# Changelog
All notable changes to dgen-rs/dgen-py will be documented in this file.
## [0.1.7] - 2026-01-25
### Added
- **Stream Reset via `set_seed()` Method**: Dynamically change the random seed during generation to create reproducible data patterns
- Calling `set_seed(seed)` resets the data stream to the beginning of that seed's sequence
- Functionally equivalent to creating a new generator with minimal overhead
- Enables complex patterns: headers/payloads/footers with different seeds, striped patterns for RAID testing
- Available in both Rust (`DataGenerator::set_seed()`) and Python (`Generator.set_seed()`)

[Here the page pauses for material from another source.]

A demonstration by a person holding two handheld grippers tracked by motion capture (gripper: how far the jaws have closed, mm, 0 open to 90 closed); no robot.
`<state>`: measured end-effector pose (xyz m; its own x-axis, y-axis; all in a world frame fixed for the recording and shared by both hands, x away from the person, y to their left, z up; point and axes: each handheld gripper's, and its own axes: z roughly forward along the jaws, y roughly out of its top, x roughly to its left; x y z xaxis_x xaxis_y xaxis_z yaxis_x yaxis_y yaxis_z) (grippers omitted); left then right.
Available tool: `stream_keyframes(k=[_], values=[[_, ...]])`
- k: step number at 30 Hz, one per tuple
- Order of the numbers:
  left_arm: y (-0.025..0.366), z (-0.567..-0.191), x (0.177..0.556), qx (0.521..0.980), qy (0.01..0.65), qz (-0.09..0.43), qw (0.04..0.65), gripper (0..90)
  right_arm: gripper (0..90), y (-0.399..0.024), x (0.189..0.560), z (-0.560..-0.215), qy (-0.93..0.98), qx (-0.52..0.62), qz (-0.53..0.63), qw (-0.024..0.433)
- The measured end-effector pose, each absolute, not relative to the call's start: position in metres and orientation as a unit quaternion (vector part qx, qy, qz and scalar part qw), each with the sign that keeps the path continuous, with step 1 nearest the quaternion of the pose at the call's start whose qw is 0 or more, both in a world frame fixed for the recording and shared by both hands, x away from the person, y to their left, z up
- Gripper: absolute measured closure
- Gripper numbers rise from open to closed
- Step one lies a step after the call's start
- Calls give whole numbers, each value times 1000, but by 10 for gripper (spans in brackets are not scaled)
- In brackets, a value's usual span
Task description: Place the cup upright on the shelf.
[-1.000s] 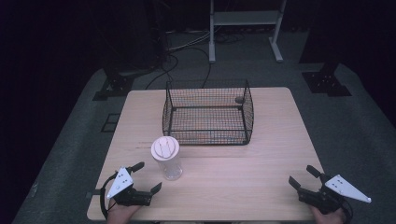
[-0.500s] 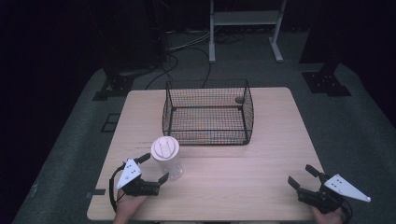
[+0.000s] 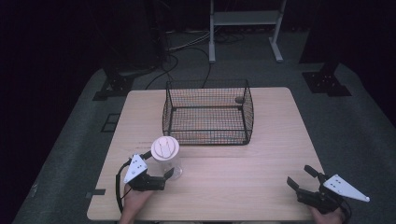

- Comprehensive test coverage: `test_set_seed_stream_reset()` in Rust, `test_set_seed_method.py` in Python
### Changed
- Internal RNG architecture now uses block sequence counter for deterministic stream reset
- Block-level RNG derivation ensures same seed always produces identical data stream
## [0.1.6] - 2026-01-23
### Added
#### Reproducible Data Generation
- **NEW: `seed` parameter** for `Generator()` constructor
- Optional `u64` seed value for reproducible random data streams
- When `seed=None` (default): Uses time + urandom entropy (non-deterministic, backward compatible)
- When `seed=Some(value)`: Generates identical data for same configuration (reproducible testing)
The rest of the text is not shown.